§ What this task involves
Until you reach the line containing "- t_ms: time", reproduce each line of the listing exactly, please, and include that line as well.

§ Information shown
◇ ◇ ◇
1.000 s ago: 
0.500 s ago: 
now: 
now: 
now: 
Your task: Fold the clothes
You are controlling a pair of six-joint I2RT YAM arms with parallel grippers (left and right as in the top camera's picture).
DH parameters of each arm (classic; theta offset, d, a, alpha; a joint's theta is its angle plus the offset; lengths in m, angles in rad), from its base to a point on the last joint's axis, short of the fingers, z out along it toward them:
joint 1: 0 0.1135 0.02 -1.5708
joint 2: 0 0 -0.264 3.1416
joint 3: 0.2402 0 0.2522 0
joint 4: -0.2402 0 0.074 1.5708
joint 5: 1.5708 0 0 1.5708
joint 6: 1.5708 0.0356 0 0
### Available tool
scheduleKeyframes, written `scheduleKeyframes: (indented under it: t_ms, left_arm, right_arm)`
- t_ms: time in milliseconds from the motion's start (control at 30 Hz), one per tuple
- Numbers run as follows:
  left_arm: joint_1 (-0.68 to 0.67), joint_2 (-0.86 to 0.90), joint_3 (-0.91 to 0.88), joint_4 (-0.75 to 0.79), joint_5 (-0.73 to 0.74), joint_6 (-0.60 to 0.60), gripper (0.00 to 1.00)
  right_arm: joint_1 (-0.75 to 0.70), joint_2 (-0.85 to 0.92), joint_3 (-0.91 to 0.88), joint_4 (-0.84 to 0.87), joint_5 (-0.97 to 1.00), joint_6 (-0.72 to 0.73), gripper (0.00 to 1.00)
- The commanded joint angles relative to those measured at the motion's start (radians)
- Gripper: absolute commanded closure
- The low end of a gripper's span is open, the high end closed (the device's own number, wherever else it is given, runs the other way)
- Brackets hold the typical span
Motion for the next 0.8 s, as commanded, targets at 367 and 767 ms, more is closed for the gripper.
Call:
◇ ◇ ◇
§ Result of this task
1.000 s ago: 
0.500 s ago: 
now: 
now: 
now: 
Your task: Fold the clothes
You are controlling a pair of six-joint I2RT YAM arms with parallel grippers (left and right as in the top camera's picture).
DH parameters of each arm (classic; theta offset, d, a, alpha; a joint's theta is its angle plus the offset; lengths in m, angles in rad), from its base to a point on the last joint's axis, short of the fingers, z out along it toward them:
joint 1: 0 0.1135 0.02 -1.5708
joint 2: 0 0 -0.264 3.1416
joint 3: 0.2402 0 0.2522 0
joint 4: -0.2402 0 0.074 1.5708
joint 5: 1.5708 0 0 1.5708
joint 6: 1.5708 0.0356 0 0
### Available tool
scheduleKeyframes, written `scheduleKeyframes: (indented under it: t_ms, left_arm, right_arm)`
- t_ms: time in milliseconds from the motion's start (control at 30 Hz), one per tuple

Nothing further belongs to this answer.